Our lab is interested in the mechanisms that underlie the development and differentiation of neuronal lineages. We use genetic and molecular approaches to unravel the regulatory interactions and signaling pathways which determine neural precursor cells and lead to the differentiation of functional neuronal elements. Our main tool is the fruit fly Drosophila melanogaster. Our main goal is to unravel the genetic interactions which control the behavior of neurons from their specification to the establishment of neuronal connectivity and neuronal circuits. We also have an interest in understanding how neurons respond to perturbations in their connectivity patterns, such as those resulting from axonal injury, and how they act to re-establish injured circuits.

to achieve these goals we have established three major lines of research

• Transcriptional gene regulatory networks (GRNs) in fate specification and Cancer

Postdocs: Xiao-Jiang Quan, Ariane Ramaekers

Ph.D. Students: Duygu Esen, Liqun Yuan

Proneural genes, particularly transcription factors of the basic-Helix-Loop-Helix super family, are the key determinants of neuronal fate in the nervous systems of all animals. We know these genes sit on top of a hierarchy of events that result in the induction of differentiation in nascent neural precursors cells and we know they must do so by regulating gene expression (reviewed in Quan and Hassan 2005). What we don't know is how they do it, how many genes they regulate and what is the structure of the gene regulatory network that emanates from their activity. To address this question we use the Atonal bHLH proneural gene, which specifies neural fate in many PNS tissues, including the fly retina. Our recent data suggest a model in which the coordinate and combinatorial regulation of the intracellular signaling state of cells by Atonal is the initiating event in (Aerts et al., 2010). The discovery of Atonal as a tumor suppressor gene (Bossuyt et al., 2009) means that it's regulatory network may be implicated intimately with cancer initiation and progression.

• Neuronal circuit development in the fly visual system

Postdocs: Ariane Ramaekers

Ph.D. students: Marion Langen, Marlen Schlieder, Laura Nicolaï

How do neurons make their connectivity decisions? Are they programmed to do so by some innate, cell autonomous, genetic program? In other words, is the development of the brain hard wired? Or are neurons born with a wide range of choices which are progressively narrowed down through synaptic activity-dependent interactions between them? There is little disagreement among neuroscientists that synaptic activity dependent mechanisms are important in the brain maintenance and in our capacity to acquire new knowledge and store memories. In contrast there is a sharp difference between scientists on how early these mechanisms start to act and what role they play, if any, in the development of the initial architecture of the brain.

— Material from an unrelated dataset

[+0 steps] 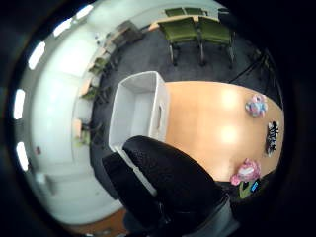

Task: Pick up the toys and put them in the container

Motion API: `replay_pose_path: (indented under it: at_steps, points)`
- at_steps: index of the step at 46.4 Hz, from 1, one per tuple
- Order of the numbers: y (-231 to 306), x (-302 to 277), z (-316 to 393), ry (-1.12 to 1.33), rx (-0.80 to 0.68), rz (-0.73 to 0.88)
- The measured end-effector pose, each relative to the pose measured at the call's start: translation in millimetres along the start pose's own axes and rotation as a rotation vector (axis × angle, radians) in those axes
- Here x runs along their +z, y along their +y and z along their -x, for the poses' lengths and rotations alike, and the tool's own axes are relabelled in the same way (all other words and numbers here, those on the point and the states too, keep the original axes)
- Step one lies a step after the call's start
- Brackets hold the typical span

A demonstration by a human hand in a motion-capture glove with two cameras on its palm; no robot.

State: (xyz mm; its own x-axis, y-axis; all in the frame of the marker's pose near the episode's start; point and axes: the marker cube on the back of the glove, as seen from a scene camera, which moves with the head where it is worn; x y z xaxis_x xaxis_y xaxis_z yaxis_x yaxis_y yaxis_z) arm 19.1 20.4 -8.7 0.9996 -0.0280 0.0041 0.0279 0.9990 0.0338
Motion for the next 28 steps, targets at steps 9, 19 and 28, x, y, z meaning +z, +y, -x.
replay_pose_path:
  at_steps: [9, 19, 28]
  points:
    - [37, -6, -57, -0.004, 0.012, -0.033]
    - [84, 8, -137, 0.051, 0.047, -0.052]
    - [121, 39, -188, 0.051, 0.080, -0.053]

The reason this is such an important issue is that the hard wiring model, if true, implies that our capacity to acquire knowledge is largely pre-figured by the our genes and would likely shift the attention of cognitive neuroscience significantly towards genetic mechanisms of behaviour.

The issue we try to address in the lab is the extent to which it is possible to construct an exquisitely patterned diagram of neuronal connections using genetically determined versus activity-dependent mechanisms. To this end we use a set of visual system neurons called the DCN (Hassan et al., 2000). These neurons have a very stereotypical arrangement of axons and axonal branches that innervate two different areas, called the lobula and the medulla, in the fly visual system. The evidence we have so far says that the choice of the precise number of axons in the lobula versus the medulla is genetically determined and activity-independent (Srahna et al., 2006). What we are now trying to determine is whether the precise arrangement of these axons, their branches and their synaptic boutons is also genetically determined and if so, how: what are genes, how do they interact and how do the cells communicate their decisions to their neighbours. Conversely we are asking if genes involved in activity play a role in shaping brain development. To do this we combine novel markers of neuronal compartments (Nicolaï et al., 2010), classical forward and reverse genetic approaches with computational modeling, population level variation analysis and, of course, high resolution imaging.

 

 

• Axonal pathology, injury and regeneration in the fly CNS

Postdocs: Marta Koch

Ph.D. students: Alessia Soldano, Zeynep Okray, Maya Nicolas

This is our newest endeavour! Can injured axons regenerate and if so, what are the necessary manipulation that will cause them to do so? To tackle this issue we have been developing two novel approaches. The first is to create a novel and very precise CNS axon injury paradigm, based on long-term whole adult brain explant culture, and ask if injured fly CNS axons can regenerate. They cannot! This gives us the opportunity to search for genes which, when activated, might help severed axons regrow. Our evidence so far indicates that the brain responds to injury by up-regulating several signaling molecules (Leyssen et al., 2005). We also have evidence that these molecules, if sufficiently upregulated, can induced injured adult CNS axons to regenerate new axonal sprouts and in some cases target them towards and beyond the injury site (Ayaz et al., 2008). A second approach is to ask what the normal function of CNS disease causing genes is. Obviously no gene evolves just to cause disease, and our work shows that such genes have important functions during axonal outgrowth suggesting that it is the alteration of these functions that results in the pathology (Reeve et al., 2005 and 2008).